Pemerintah Provinsi DKI Jakarta memang gencar mengajak para pelaku usaha dan seluruh lapisan masyarakat untuk berpartisipasi dalam penghematan energi. Melalui pengurangan penggunaan listrik secara kolektif, Jakarta berupaya menurunkan angka emisi karbon secara signifikan. SCBD sebagai ikon kawasan bisnis modern menjadi pionir dalam mengimplementasikan kebijakan ramah lingkungan tersebut.
Komitmen PT Danayasa Arthatama dalam Pelestarian Lingkungan
Sebagai pengelola resmi kawasan, PT Danayasa Arthatama memastikan pemadaman lampu mencakup berbagai titik strategis. Pemadaman ini meliputi lampu luar gedung perkantoran, papan reklame elektronik, hingga area komersial yang biasanya terang benderang. Fasilitas publik di sepanjang jalur pedestrian SCBD juga ikut diredupkan selama durasi satu jam tersebut.
Direktur PT Danayasa Arthatama, Ariefin Surjawirawan, mengungkapkan bahwa partisipasi ini adalah wujud komitmen berkelanjutan perusahaan. Pihaknya ingin mengintegrasikan prinsip bisnis hijau ke dalam operasional harian di kawasan elit tersebut. Menurutnya, momentum Earth Day harus menjadi titik balik bagi kesadaran kolektif para penghuni gedung.
Ariefin juga menekankan pentingnya peran serta seluruh tenant dan pekerja di lingkungan SCBD. Ia mengajak semua pihak untuk mulai mengambil langkah kecil namun berdampak besar bagi masa depan bumi. Mematikan lampu bukan sekadar ritual tahunan, melainkan simbol kepedulian terhadap krisis iklim yang semakin nyata.
Sinergi Artha Graha Network dan Dampak Penghematan Energi
Kegiatan ini tidak berdiri sendiri karena melibatkan berbagai unit usaha di bawah naungan Artha Graha Network. Melalui program Corporate Social Safety Responsibility (CSSR), Artha Graha Peduli turut mengawal jalannya aksi hemat energi ini. Sinergi antar gedung di kawasan ini menciptakan dampak visual yang kuat bagi masyarakat yang melintas di area Sudirman.
Meskipun durasi pemadaman hanya berlangsung selama 60 menit, pesan yang tersampaikan sangat mendalam bagi warga Jakarta. Efisiensi energi menjadi kunci utama dalam menghadapi tantangan krisis energi global yang membayangi banyak negara. Pemadaman lampu SCBD Earth Day diharapkan mampu menginspirasi kawasan bisnis lain di Indonesia untuk melakukan hal serupa.
Lebih jauh lagi, aksi ini diharapkan memicu perubahan gaya hidup berkelanjutan di kalangan masyarakat urban.
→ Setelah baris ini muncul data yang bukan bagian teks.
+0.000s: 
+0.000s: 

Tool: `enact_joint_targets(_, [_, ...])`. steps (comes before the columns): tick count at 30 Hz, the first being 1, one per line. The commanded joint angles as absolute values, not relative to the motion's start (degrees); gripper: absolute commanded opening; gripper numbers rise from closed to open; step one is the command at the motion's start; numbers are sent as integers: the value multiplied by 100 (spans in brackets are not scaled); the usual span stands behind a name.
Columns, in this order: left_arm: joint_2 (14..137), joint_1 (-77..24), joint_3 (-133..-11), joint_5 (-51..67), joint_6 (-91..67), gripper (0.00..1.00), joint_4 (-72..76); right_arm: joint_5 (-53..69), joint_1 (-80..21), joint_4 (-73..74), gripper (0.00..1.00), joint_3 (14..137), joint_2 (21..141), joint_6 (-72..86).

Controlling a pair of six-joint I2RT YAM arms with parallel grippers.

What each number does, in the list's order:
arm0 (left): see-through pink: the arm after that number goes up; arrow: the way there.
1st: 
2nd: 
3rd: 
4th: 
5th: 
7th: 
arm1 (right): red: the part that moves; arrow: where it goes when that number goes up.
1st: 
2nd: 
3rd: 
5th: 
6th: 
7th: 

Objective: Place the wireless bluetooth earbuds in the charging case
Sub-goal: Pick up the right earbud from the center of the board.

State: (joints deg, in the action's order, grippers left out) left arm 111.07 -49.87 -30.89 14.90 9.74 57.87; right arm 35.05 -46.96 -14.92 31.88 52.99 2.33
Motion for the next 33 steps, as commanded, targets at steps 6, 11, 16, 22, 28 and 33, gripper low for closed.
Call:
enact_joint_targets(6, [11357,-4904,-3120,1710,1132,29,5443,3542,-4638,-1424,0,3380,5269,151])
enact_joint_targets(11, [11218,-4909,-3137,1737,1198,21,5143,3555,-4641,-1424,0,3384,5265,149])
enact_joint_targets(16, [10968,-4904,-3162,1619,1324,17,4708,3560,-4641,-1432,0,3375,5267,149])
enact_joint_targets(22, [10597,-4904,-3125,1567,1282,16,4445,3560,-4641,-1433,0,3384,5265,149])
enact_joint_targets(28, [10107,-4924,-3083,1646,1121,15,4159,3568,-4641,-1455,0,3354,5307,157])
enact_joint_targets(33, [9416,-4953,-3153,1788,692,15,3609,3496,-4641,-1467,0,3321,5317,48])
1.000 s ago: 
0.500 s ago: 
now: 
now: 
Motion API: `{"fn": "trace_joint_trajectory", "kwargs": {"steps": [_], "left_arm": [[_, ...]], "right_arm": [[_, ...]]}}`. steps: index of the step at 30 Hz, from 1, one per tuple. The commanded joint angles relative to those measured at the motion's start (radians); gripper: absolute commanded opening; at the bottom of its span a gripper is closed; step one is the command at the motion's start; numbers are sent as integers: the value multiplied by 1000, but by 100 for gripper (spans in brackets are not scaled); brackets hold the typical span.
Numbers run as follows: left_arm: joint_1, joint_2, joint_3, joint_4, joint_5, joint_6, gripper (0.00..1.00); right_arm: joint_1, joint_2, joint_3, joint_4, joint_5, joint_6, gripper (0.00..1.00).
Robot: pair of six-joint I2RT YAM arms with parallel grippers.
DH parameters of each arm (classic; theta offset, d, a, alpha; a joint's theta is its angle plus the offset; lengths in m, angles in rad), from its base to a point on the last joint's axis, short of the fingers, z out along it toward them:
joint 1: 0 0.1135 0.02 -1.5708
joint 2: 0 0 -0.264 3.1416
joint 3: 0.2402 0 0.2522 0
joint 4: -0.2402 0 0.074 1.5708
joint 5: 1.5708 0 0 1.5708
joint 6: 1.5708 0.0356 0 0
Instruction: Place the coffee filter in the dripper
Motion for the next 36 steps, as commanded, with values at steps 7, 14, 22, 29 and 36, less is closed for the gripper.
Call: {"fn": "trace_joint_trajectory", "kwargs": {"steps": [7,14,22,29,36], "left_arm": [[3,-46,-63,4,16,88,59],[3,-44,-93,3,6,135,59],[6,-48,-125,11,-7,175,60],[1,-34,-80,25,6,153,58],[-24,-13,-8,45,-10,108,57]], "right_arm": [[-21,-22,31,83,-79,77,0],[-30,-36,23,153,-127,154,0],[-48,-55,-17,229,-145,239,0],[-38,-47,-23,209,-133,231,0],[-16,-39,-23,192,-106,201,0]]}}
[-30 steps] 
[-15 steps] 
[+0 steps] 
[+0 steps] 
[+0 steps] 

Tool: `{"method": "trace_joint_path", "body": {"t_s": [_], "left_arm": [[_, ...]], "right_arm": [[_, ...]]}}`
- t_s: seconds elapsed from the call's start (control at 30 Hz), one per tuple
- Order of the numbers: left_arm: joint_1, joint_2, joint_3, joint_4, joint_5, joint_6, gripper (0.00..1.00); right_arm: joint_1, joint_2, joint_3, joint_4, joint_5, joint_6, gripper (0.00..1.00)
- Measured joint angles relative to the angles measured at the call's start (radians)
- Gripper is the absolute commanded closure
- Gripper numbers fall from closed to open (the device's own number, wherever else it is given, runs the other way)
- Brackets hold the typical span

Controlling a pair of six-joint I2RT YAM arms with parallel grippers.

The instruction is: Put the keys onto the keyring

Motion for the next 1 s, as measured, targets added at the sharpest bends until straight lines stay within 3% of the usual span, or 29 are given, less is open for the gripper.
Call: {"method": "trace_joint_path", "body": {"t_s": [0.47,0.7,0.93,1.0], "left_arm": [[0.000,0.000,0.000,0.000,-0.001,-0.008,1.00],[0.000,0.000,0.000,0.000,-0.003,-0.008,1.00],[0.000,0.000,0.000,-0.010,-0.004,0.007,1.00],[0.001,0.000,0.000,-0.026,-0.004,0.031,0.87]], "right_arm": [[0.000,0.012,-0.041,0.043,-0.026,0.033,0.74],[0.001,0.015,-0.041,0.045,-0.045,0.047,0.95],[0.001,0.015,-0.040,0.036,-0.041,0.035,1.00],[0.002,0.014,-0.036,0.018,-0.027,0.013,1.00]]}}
Kebiasaan menghemat listrik, mengurangi produksi limbah, dan menggunakan sumber daya secara bijak harus menjadi budaya baru. Dengan demikian, target net zero emission yang dicanangkan pemerintah dapat tercapai lebih cepat melalui kolaborasi sektor swasta dan publik.
Ke depannya, SCBD berkomitmen untuk terus mengevaluasi penggunaan energi di seluruh area operasional mereka. Penggunaan teknologi lampu hemat energi dan sistem manajemen gedung pintar menjadi agenda prioritas perusahaan. Langkah ini mempertegas posisi SCBD bukan hanya sebagai pusat ekonomi, tetapi juga kawasan yang peduli pada keberlangsungan ekosistem lingkungan.